-- Records for processing follows --
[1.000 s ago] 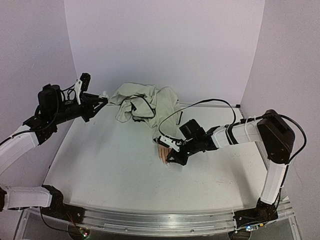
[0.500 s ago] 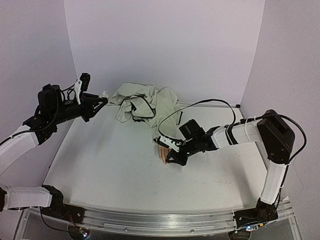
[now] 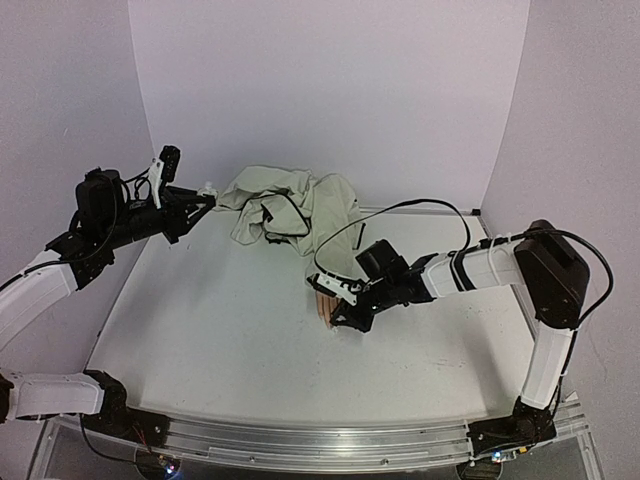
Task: Paint the nails
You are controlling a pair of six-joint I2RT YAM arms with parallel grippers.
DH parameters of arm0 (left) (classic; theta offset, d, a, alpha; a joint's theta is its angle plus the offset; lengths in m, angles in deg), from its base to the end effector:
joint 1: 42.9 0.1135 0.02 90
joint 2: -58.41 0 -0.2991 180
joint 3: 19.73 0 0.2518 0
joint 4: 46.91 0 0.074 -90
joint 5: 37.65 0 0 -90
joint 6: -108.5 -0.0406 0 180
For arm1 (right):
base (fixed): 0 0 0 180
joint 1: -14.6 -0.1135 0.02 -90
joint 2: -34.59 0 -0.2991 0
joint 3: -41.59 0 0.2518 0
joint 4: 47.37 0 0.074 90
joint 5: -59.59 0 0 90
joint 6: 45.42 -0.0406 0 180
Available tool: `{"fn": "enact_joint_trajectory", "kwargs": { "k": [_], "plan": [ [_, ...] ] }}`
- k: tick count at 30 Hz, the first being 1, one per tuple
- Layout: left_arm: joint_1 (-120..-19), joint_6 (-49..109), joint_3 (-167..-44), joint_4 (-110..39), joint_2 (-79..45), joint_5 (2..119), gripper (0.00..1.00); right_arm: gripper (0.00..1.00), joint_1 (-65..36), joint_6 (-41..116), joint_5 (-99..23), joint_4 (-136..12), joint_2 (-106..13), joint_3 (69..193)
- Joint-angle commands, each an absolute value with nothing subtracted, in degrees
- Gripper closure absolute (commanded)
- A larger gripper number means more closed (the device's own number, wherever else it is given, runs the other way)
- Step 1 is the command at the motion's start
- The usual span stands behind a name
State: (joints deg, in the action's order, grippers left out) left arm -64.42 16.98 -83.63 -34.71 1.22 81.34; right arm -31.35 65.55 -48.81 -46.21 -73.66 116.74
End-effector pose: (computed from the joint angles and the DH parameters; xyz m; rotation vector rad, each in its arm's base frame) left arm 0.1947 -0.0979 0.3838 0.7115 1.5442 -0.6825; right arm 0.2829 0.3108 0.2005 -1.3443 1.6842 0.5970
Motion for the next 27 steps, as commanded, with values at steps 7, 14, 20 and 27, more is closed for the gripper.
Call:
{"fn": "enact_joint_trajectory", "kwargs": {
  "k": [7, 14, 20, 27],
  "plan": [
    [-63.99, 17.09, -84.13, -39.34, 1.65, 82.52, 1.0, 1.0, -31.58, 64.61, -46.6, -44.48, -69.33, 115.83],
    [-63.91, 17.06, -84.0, -39.28, 1.87, 82.5, 1.0, 1.0, -31.65, 64.37, -48.5, -45.38, -68.68, 114.43],
    [-63.91, 17.06, -84.01, -39.34, 1.99, 82.74, 1.0, 1.0, -32.64, 64.78, -48.85, -46.68, -69.95, 114.62],
    [-63.91, 17.0, -84.03, -39.28, 2.0, 82.62, 1.0, 1.0, -33.25, 65.14, -50.0, -47.62, -70.3, 114.96]
  ]
}}
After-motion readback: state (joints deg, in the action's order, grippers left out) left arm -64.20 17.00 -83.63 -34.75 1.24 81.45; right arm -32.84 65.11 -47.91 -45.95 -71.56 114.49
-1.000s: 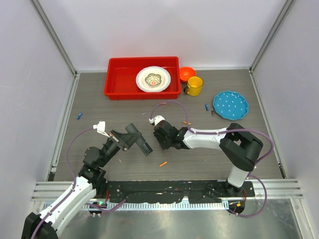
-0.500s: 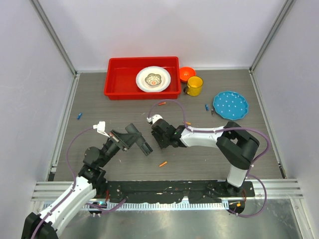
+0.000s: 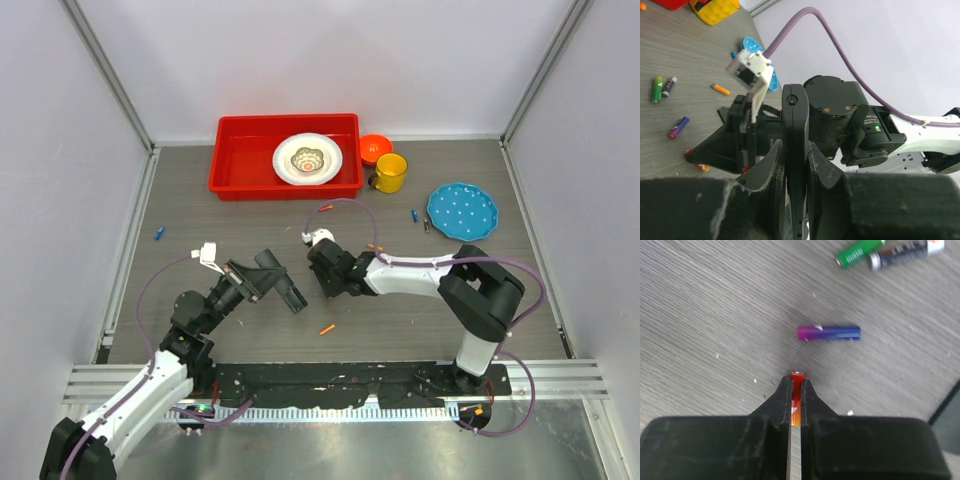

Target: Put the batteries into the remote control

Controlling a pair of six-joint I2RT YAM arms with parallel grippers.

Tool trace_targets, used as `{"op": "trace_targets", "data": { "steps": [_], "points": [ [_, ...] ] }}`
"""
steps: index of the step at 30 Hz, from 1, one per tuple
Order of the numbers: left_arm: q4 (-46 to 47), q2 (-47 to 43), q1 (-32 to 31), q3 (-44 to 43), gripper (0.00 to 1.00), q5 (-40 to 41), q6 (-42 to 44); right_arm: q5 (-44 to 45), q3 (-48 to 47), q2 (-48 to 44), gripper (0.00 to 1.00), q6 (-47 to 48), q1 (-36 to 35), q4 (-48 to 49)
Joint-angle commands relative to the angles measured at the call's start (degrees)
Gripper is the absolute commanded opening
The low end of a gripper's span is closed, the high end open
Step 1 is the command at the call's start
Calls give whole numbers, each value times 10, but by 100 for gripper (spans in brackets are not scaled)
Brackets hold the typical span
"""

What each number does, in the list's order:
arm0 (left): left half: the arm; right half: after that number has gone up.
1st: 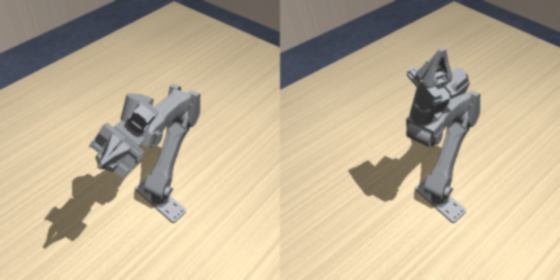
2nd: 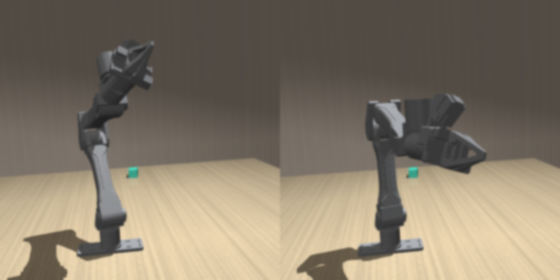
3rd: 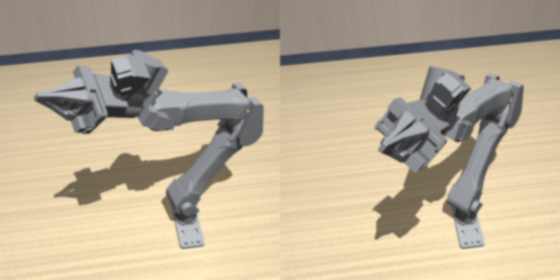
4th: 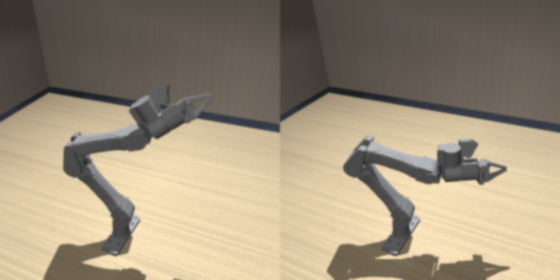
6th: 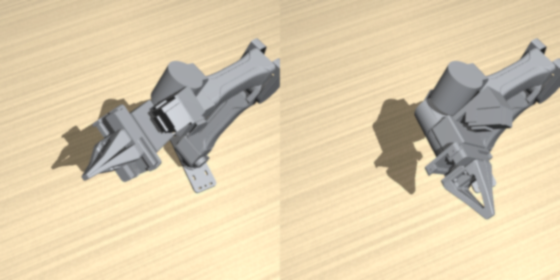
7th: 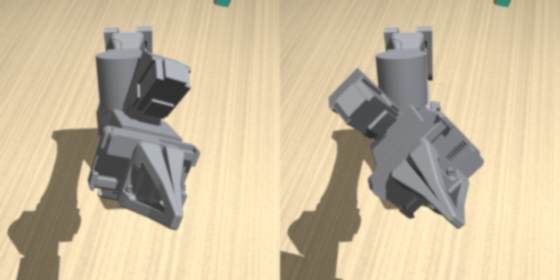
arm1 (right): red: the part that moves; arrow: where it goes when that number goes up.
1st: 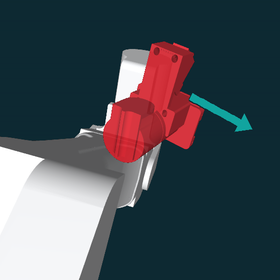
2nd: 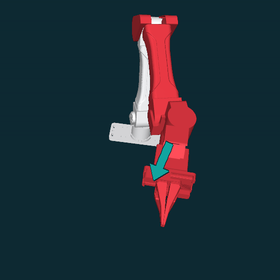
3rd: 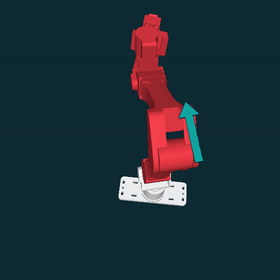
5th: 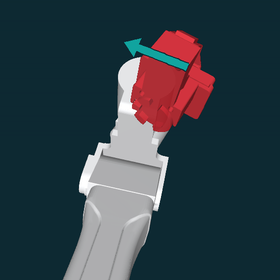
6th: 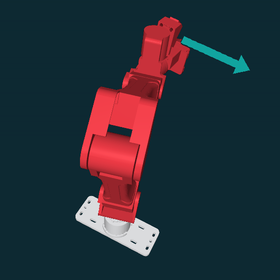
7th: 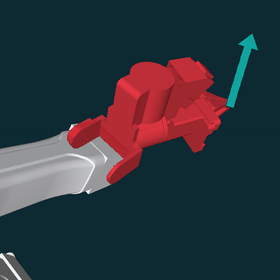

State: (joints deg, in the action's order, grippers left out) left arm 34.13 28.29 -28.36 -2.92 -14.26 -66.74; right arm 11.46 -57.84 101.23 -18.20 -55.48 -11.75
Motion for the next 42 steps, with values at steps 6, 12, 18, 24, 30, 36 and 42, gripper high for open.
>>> {"op": "trace_targets", "data": {
  "steps": [6, 12, 18, 24, 30, 36, 42],
  "points": [
    [123, 118, 4, -32, 0, -38, 5, 66, 80, -164, 1, -126, 32, -19],
    [268, 260, 3, -46, 0, -55, -35, 86, 154, -304, 1, -135, 31, 48],
    [449, 410, -3, -87, 0, -83, -81, 77, 133, -406, 1, -89, 22, 26],
    [545, 504, -26, -143, 0, -103, -101, 53, 107, -463, 1, -66, 9, 24],
    [545, 525, -45, -170, 0, -89, -95, 27, 78, -454, 1, -40, 4, 28],
    [545, 521, -50, -163, 0, -77, -100, 22, 63, -421, 1, -28, -22, 45],
    [545, 518, -51, -159, 0, -72, -103, 48, 52, -403, 1, -7, -58, 57]
  ]
}}
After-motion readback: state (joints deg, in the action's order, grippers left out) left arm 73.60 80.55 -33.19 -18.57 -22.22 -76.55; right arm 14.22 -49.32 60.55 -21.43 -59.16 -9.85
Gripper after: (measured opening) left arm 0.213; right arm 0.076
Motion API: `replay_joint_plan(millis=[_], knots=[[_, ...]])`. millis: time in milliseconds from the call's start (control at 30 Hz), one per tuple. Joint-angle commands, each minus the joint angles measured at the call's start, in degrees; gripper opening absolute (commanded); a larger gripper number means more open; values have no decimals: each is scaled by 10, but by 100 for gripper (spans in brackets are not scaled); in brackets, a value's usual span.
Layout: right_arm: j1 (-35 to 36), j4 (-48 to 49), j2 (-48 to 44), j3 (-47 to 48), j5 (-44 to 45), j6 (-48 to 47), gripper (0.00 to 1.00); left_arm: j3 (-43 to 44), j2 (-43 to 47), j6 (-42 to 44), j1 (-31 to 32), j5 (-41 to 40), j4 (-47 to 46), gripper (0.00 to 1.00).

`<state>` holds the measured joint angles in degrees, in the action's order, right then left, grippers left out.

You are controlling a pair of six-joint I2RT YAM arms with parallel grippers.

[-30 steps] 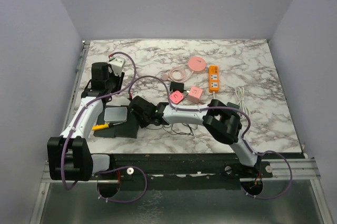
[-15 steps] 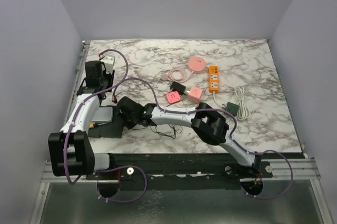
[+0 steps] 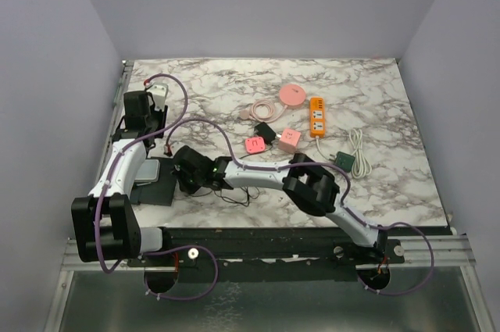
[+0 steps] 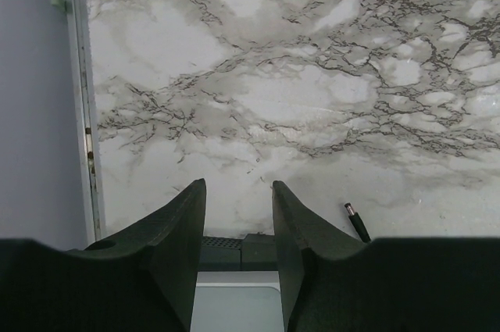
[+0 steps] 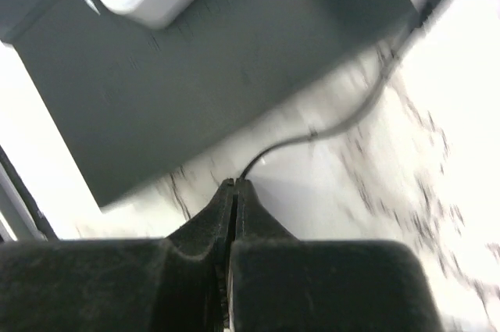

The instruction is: Insert the plug

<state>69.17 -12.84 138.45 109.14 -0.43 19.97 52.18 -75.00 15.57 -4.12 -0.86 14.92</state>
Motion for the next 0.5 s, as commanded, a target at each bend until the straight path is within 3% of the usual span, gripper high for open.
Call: replay_joint_plan(millis=[0, 100, 467], knots=[[-15, 3, -82, -141, 54, 29, 1, 20, -3, -3, -4, 24, 13, 41], [-38, 30, -156, -270, 83, 67, 1, 24, -11, -12, -4, 41, 14, 42], [-147, -21, -369, -580, 188, 201, 1, 33, -26, -17, 14, 94, 27, 49]])
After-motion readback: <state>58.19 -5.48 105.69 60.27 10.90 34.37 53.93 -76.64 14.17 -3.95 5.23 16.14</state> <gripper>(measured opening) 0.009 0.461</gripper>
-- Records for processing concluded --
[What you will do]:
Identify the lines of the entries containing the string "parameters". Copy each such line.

[Finished exercise]:
DH parameters of arm0 (left) (classic; theta offset, d, a, alpha; a joint's theta is its angle plus the offset; lengths in m, angles in deg), from its base to the end effector:
End-effector pose: (computed from the joint angles and the DH parameters; xyz m; rotation vector rad, each in its arm's base frame) left arm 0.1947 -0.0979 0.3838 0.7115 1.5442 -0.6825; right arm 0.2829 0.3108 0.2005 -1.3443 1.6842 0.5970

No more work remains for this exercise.